La Rapporteure spéciale de la Commission africaine des droits de l'homme et des peuples (CADHP) sur les Défenseurs des droits de l’homme en Afrique, Me Reine Alapini-Gansou exprime sa profonde préoccupation sur la situation des droits de l’homme au cameroun.
Des l’annonce par le président de la republique du Cameroun de son intention de modifier la Constitution afin de pouvoir briguer un second mandat, Le bilan des émeutes depuis le 25 février 2008 serait de plusieurs dizaines de victimes, des milliers d'arrestations et des centaines de procédures en comparutions immédiates sur l'ensemble du territoire camerounais.
La Rapporteure spéciale s’inquiète particulièrement de l'utilisation disproportionnée de la force par les agents de l'État, de l'ampleur des arrestations arbitraires et de mauvais traitements infligés aux personnes arrêtées.
Selon les informations reçues, les personnes interpellées sont actuellement jugées de manière expéditive en violation des règles du Code de procédure pénale camerounais et de toutes dispositions pertinentes des conventions régionales et internationales qui garantissent les droits de la défense. D’après certains témoignages, bon nombre des personnes arrêtées n’étaient que des curieux qui se trouveraient à proximité des émeutes par pure curiosité. Ces personnes seraient jugées par groupe de 6 lors d’audiences qui ne dureraient pas plus de 5 minutes et lors desquelles la présentation de preuves tangibles ou de témoins serait subsidiaire.

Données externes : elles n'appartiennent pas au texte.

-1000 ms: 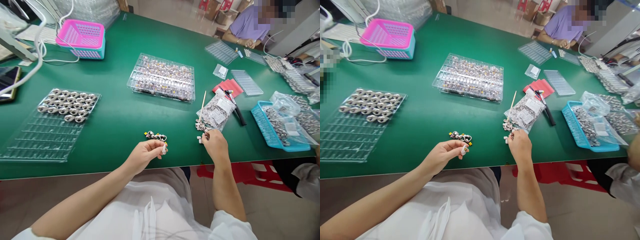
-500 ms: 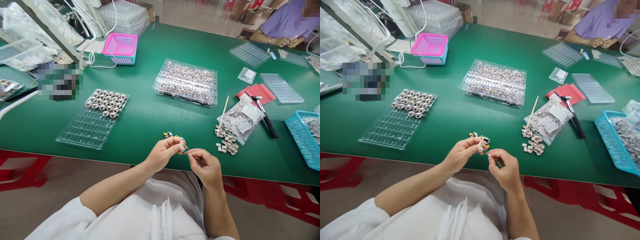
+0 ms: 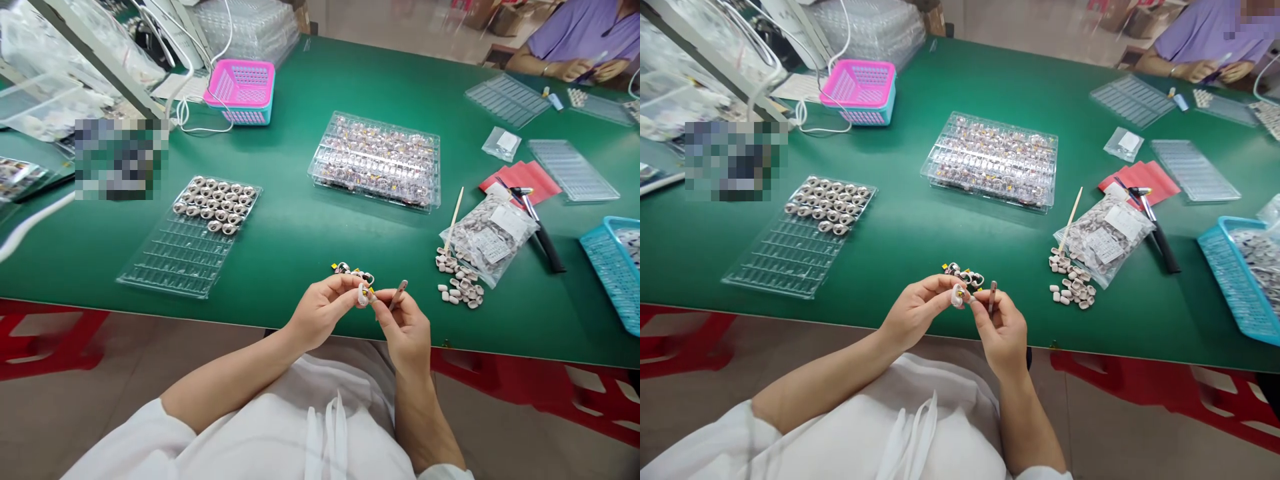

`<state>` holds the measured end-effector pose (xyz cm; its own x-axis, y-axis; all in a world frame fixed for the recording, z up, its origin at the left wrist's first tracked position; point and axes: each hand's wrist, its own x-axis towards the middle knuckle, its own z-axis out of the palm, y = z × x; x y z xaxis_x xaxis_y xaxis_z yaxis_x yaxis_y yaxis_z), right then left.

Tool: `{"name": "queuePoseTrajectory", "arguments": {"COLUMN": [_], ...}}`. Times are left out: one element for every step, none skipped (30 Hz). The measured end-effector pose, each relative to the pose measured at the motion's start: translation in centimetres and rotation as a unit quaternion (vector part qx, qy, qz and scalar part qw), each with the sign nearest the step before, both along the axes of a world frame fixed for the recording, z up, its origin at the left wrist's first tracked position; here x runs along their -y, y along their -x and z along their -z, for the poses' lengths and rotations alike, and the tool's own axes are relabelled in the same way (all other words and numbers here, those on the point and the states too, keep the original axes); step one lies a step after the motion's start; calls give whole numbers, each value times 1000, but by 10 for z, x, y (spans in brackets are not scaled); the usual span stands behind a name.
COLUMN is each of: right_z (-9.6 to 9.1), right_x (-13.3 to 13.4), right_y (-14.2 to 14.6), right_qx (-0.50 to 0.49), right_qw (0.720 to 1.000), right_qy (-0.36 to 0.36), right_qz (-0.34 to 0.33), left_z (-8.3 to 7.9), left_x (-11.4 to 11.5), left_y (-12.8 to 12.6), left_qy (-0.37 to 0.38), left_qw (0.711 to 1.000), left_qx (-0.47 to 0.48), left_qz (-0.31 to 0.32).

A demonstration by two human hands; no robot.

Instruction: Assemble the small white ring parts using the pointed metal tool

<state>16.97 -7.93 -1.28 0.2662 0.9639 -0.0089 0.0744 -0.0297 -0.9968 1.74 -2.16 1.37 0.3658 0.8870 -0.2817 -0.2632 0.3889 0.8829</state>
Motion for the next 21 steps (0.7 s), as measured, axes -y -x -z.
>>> {"name": "queuePoseTrajectory", "arguments": {"right_z": [1,2,2,3,3,3,3,4,4,5,5,6,6,7,7,7,7,8,8,8,8], "right_x": [1,2,3,3,3,2,1,0,-1,-2,-2,-3,-3,-3,-3,-3,-3,-4,-4,-4,-5], "right_y": [1,1,2,2,2,2,1,1,0,-1,-1,-2,-2,-2,-1,-1,0,0,1,2,2], "right_qx": [-3,-5,-6,-7,-6,-2,2,6,11,16,21,24,26,26,23,20,16,11,5,-3,-12], "right_qw": [1000,999,999,998,997,995,994,994,994,994,995,996,997,998,998,999,999,998,998,997,996], "right_qy": [-15,-32,-50,-66,-80,-89,-95,-99,-98,-94,-86,-75,-62,-51,-43,-40,-42,-48,-58,-70,-83], "right_qz": [3,3,-3,-13,-25,-36,-45,-51,-54,-56,-54,-49,-43,-37,-33,-31,-31,-31,-33,-36,-39], "left_z": [0,0,1,2,3,4,5,6,7,8,8,9,9,10,10,11,12,12,12,13,13], "left_x": [0,-1,-1,0,0,1,2,3,4,5,6,6,7,7,7,7,7,8,8,9,10], "left_y": [0,1,1,1,1,2,2,3,4,5,6,7,8,9,10,11,11,12,12,12,12], "left_qy": [2,3,3,1,-2,-7,-14,-24,-36,-48,-61,-73,-82,-90,-96,-99,-101,-101,-101,-99,-98], "left_qw": [1000,1000,1000,1000,1000,1000,1000,999,999,997,996,994,992,990,989,988,988,988,987,987,987], "left_qx": [3,4,5,3,0,-5,-13,-24,-38,-53,-69,-84,-98,-107,-113,-116,-119,-120,-122,-125,-128], "left_qz": [-1,-1,0,0,0,-1,-1,-2,-1,-1,1,3,5,5,5,3,2,0,-3,-6,-8]}}
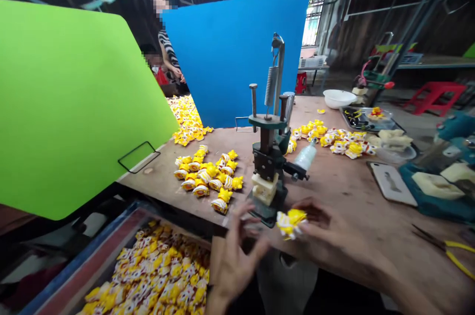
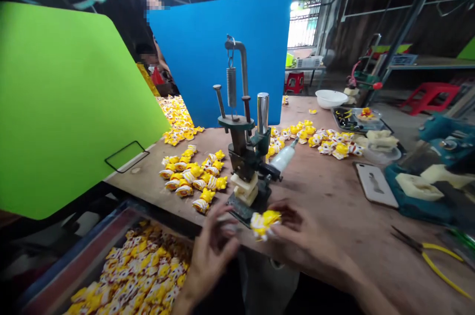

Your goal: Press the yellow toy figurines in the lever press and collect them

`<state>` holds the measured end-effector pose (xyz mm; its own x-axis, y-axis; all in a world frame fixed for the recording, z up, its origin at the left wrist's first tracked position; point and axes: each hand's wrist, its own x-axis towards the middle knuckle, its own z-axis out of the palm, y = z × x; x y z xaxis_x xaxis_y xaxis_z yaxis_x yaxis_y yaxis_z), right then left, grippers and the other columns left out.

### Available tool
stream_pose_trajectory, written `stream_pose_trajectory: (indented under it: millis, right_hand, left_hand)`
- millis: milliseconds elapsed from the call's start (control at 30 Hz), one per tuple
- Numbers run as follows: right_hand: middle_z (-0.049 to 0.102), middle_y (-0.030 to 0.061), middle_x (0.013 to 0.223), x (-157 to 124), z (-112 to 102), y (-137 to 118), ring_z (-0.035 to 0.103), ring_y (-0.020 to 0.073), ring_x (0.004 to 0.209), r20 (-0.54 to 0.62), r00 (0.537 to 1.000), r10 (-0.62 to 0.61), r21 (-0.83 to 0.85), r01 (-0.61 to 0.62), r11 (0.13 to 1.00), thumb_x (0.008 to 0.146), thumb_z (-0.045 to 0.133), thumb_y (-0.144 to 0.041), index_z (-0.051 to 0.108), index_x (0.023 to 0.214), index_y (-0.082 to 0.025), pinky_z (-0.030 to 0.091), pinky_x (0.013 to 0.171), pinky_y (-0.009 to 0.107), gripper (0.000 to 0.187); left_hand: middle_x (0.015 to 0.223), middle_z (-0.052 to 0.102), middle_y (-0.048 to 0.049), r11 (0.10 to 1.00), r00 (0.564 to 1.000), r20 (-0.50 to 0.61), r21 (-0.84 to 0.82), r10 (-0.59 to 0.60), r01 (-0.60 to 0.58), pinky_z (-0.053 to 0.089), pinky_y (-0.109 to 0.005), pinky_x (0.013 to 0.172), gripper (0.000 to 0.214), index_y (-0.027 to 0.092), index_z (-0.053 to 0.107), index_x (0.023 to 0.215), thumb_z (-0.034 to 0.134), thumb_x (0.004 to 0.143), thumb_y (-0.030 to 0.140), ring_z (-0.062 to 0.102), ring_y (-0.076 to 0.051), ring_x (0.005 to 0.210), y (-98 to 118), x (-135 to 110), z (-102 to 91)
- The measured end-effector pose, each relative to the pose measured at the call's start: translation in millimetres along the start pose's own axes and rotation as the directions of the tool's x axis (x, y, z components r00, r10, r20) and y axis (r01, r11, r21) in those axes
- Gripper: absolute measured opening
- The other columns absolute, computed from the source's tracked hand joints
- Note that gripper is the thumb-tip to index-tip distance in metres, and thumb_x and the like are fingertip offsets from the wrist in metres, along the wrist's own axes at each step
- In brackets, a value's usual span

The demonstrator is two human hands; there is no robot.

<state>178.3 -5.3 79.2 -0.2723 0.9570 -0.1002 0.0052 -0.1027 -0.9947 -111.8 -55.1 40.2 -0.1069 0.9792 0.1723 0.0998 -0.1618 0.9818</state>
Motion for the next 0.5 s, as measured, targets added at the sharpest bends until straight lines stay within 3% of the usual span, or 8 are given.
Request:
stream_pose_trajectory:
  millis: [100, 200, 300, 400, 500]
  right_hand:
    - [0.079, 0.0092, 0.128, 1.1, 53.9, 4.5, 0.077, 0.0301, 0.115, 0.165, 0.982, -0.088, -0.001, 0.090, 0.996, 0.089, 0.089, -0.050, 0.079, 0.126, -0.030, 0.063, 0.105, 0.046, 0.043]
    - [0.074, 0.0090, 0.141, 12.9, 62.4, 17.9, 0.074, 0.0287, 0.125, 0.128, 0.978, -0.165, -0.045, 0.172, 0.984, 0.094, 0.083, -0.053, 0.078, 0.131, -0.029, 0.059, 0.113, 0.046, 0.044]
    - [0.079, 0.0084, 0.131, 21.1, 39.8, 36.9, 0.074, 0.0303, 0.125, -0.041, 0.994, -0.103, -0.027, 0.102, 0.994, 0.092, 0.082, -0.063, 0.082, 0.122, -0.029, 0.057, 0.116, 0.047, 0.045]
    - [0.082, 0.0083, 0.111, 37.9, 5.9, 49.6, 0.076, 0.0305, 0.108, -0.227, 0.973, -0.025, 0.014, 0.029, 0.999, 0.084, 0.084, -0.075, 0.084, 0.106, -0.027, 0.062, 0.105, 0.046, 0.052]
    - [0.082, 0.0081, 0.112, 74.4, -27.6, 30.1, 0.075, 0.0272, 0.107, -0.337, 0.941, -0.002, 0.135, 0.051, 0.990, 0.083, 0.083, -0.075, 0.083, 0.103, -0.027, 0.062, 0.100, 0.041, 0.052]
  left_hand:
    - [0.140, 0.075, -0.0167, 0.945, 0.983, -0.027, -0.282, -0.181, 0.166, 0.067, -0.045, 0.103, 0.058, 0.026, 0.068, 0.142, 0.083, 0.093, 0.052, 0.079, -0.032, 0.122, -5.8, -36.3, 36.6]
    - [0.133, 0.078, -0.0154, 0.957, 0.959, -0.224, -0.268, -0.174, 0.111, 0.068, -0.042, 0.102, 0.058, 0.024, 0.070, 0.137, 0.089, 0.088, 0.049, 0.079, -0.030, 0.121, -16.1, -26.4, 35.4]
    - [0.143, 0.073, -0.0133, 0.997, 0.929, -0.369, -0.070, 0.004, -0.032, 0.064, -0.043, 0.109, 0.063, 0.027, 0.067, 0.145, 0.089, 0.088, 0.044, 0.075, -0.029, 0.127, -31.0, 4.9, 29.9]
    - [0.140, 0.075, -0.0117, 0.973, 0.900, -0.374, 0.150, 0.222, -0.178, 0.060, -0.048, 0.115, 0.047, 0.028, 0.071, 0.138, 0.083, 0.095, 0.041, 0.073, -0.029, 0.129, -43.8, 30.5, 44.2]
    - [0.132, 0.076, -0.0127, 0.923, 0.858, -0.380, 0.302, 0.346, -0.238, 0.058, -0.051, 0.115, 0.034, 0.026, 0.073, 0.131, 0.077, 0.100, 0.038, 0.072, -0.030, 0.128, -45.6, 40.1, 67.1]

Par ailleurs, les médias qui n’auraient pas relayé l'information officielle, auraient vu leurs locaux saccagés et fermés comme c’est le cas de la radio "Magic FM" à Yaoundé qui avait organisé un débat le 27 février peu après l'intervention télévisée du président Paul Biya au cours de laquelle des critiques sévères auraient été émises concernant sa gestion de la crise et sa volonté de modifier la constitution. Certains journalistes seraient arrêtés, tel que Jean Blaise Mvié, directeur de publication du journal "La Nouvelle Presse" qui aurait ensuite été relâché.
La Rapporteure spéciale est particulièrement préoccupée par la situation des défenseurs des droits de l'Homme qui sont constamment menacés. Elle est notamment préoccupée par le cas de Mme Madeleine Afité, présidente de la Maison des droits de l’Homme du Cameroun (MDHC) qui, ces derniers jours, aurait été menacée de mort à plusieurs reprises, sa voiture aurait été saccagée dans la nuit du 5 au 6 mars 2008 pour avoir dénoncé notamment auprès des médias internationaux, les violations des droits de l'Homme perpétrées actuellement au Cameroun.
La Rapporteure spéciale demande aux autorités camerounaises :
- De g arantir l'intégrité physique et le droit à la vie des populations civiles et des défenseurs des droits de l'Homme conformément à la Déclaration universelle des droits de l'Homme, la Charte africaine des droits de l'homme et des peuples et le Pacte international relatifs aux droits civils et politiques ;
- De mettre fin à toute utilisation disproportionnée de la force publique, aux arrestations massives et q u’un procès juste et équitable soit accordé aux personnes arrêtées dans le respect notamment de leur droit à la défense et au principe du recours judiciaire ;
- Que soient garanties les libertés de la presse, d'information et de diffusion, de mouvement des journalistes et des défenseurs des droits de l'Homme ;
- Que toute la vérité soit établie et que les auteurs de violations des droits de l’homme soient jugés, particulièrement pour les cas d’exécutions sommaires et extra-judiciaires;
La Rapporteure tient également à rappeler aux autorités camerounaises leurs obligations contenues dans la Charte africaine des droits de l’homme et des peuples ; dans les Déclarations de Kigali et de la Grande Baie. Elle exhorte par ailleurs lesdites autorités a respecter les principes contenus dans l’article 1 de la Déclaration sur les défenseurs des droits de l’Homme, qui donne à chacun le droit, individuellement ou en association avec d’autres, de promouvoir la protection et la réalisation des droits de l’Homme et des libertés fondamentales aux niveaux national et international, de même que l’article 12.2 qui stipule notamment que “l’Etat prend toutes les mesures nécessaires pour assurer que les autorités compétentes protègent toute personne, individuellement ou en association avec d’autres, de toute violence, menace, représailles, discrimination de facto ou de jure, pression ou autre action arbitraire dans le cadre de l’exercice légitime des droits visés dans la présente Déclaration”.